Task objective.
Reproduce word for word the lines between those holding "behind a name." and "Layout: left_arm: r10", inclusive, and nothing else from the data below.
= = = = = = =
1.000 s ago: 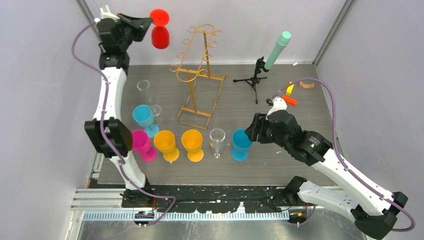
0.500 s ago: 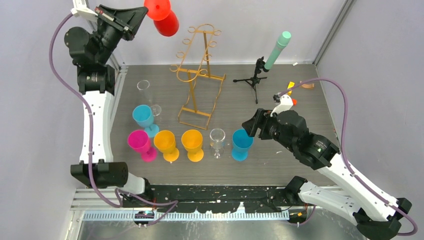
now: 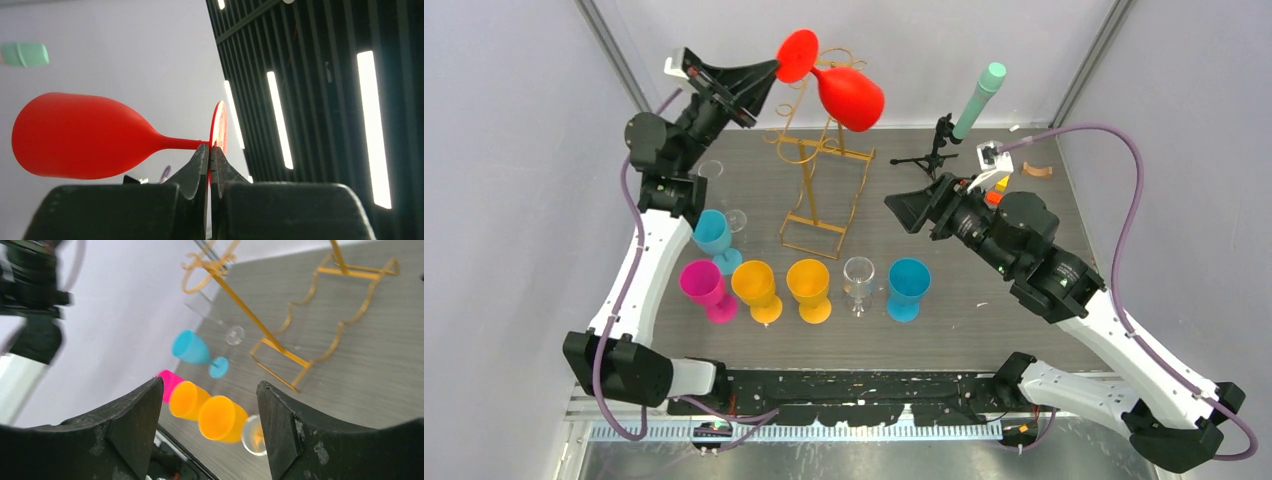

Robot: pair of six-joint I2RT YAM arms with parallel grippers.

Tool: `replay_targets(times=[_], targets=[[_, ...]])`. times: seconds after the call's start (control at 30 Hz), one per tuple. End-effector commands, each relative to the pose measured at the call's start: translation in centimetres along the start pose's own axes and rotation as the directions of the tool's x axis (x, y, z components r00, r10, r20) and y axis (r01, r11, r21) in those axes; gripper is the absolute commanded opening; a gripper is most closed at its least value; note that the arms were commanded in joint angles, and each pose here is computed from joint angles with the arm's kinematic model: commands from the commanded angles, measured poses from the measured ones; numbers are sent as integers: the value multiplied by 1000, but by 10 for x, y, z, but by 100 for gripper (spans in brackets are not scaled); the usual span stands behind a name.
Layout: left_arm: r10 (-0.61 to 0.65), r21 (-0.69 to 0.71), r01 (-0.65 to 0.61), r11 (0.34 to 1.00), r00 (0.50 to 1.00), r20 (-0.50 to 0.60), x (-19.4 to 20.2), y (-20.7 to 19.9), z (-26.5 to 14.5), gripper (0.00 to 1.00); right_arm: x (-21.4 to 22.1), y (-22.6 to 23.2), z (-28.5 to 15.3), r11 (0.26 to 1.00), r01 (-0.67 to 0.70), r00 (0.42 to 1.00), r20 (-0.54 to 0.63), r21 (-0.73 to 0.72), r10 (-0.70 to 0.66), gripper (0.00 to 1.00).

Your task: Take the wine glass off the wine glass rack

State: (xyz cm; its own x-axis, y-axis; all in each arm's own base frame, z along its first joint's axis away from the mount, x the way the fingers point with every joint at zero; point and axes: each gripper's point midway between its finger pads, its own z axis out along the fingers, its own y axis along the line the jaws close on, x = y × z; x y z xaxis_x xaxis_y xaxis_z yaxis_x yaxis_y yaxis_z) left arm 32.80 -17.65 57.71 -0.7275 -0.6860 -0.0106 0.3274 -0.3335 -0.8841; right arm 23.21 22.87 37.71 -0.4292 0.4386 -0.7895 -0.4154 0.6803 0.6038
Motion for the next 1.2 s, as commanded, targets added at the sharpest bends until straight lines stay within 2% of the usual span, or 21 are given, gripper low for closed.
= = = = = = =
Written solution.
Tool: `replay_targets(times=[_], targets=[[_, ...]])`. times: seconds after the call's start (control at 30 Hz), one per tuple. End-effector commands, each relative to the pose measured at the call's start: translation in centimetres along the start pose's own axes and rotation as the directions of the tool's x axis (x, y, z components r00, r10, r20) and y axis (r01, r11, r21) in those axes; gripper is the absolute commanded opening; a gripper is most closed at its least value; note that the arms were commanded in joint angles, and each pose here is computed from joint angles with the arm's kinematic model: commands from the commanded angles, measured poses from the measured ones; numbers are sent as integers: the value multiplied by 1000, but by 10 for x, y, z, but by 100 for gripper (spans in brackets are not scaled); the usual span stands behind a name.
Layout: left_arm: r10 (-0.61 to 0.65), r21 (-0.69 to 0.71), r01 (-0.65 to 0.61), r11 (0.34 to 1.00), r00 (0.50 to 1.00), r20 (-0.50 to 0.60), x (-19.4 to 20.2), y (-20.7 to 19.9), z (-26.5 to 14.5), gripper (0.00 to 1.00); right_arm: x (-21.4 to 22.1), y (-22.6 to 23.2), z (-28.5 to 15.3), r11 (0.26 to 1.00), r01 (-0.67 to 0.70), r00 (0.42 to 1.00), r20 (-0.54 to 0.63), r21 (-0.73 to 0.72), r10 (-0.70 to 0.66), gripper (0.00 to 1.00).

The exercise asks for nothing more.